Radio Group One - Science Impact


  • Is Britain about ready for an oil change? Fossil fuels will soon reach "peak production" and will then be in shorter and shorter supply. Includes a short interview with Prof. Alain Gringarten (Chair of Petroleum Engineering and director of the Centre for Petroleum Studies at Imperial College).
  • Is Big Brother watching you? ID cards at Imperial College and for the UK as a whole.
  • If a cat is cloned in a box and no-one is around to see it, does it still meow? A light hearted piece on cloning Schrodinger's cat, and the ethical issues this raises. Featuring telephone guest Alexis Rutherford, as the physicist behind this.

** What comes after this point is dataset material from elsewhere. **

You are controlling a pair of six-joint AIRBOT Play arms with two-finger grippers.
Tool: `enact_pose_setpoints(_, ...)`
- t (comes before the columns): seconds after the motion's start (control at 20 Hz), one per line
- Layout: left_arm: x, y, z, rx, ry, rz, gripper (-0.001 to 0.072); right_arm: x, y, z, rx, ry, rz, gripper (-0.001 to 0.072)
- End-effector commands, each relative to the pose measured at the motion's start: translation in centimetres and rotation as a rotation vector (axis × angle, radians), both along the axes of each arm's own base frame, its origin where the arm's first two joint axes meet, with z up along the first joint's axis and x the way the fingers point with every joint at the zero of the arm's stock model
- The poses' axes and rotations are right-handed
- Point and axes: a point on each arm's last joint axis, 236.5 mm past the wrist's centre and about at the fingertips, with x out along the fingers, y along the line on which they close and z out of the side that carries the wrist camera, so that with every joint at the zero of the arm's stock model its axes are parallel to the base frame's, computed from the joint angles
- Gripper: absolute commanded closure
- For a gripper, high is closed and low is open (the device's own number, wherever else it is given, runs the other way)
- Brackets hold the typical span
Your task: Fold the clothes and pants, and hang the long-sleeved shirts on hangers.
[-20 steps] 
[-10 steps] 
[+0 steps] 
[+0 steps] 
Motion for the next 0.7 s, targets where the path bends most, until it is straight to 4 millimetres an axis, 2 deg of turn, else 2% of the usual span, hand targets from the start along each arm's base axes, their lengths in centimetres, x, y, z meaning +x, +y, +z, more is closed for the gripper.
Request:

Radio Group Two - Two brains to fit it all in


  • The hot topic of global warming
  • The explosive issue of nuclear power
  • The exodus of brain power from the UK, including the problem of lower student interest in science at schools and universities. Special guest Prof. Alison Rodger (MOAC Centre Director).
  • The potential impact of bird flu reaching the UK

With original music composed and performed by Adair Richards.

Download the Programmes

Should you wish to, you can download the radio shows. This is for personal use only, the files are not to be re-distributed or used for any purpose (in whole or in part).

Please note that stances taken and views expressed shouldn't be taken seriously. They do not necessarily reflect the views of any of the organisations involved, and due to some role-playing may not even represent the participants' own views.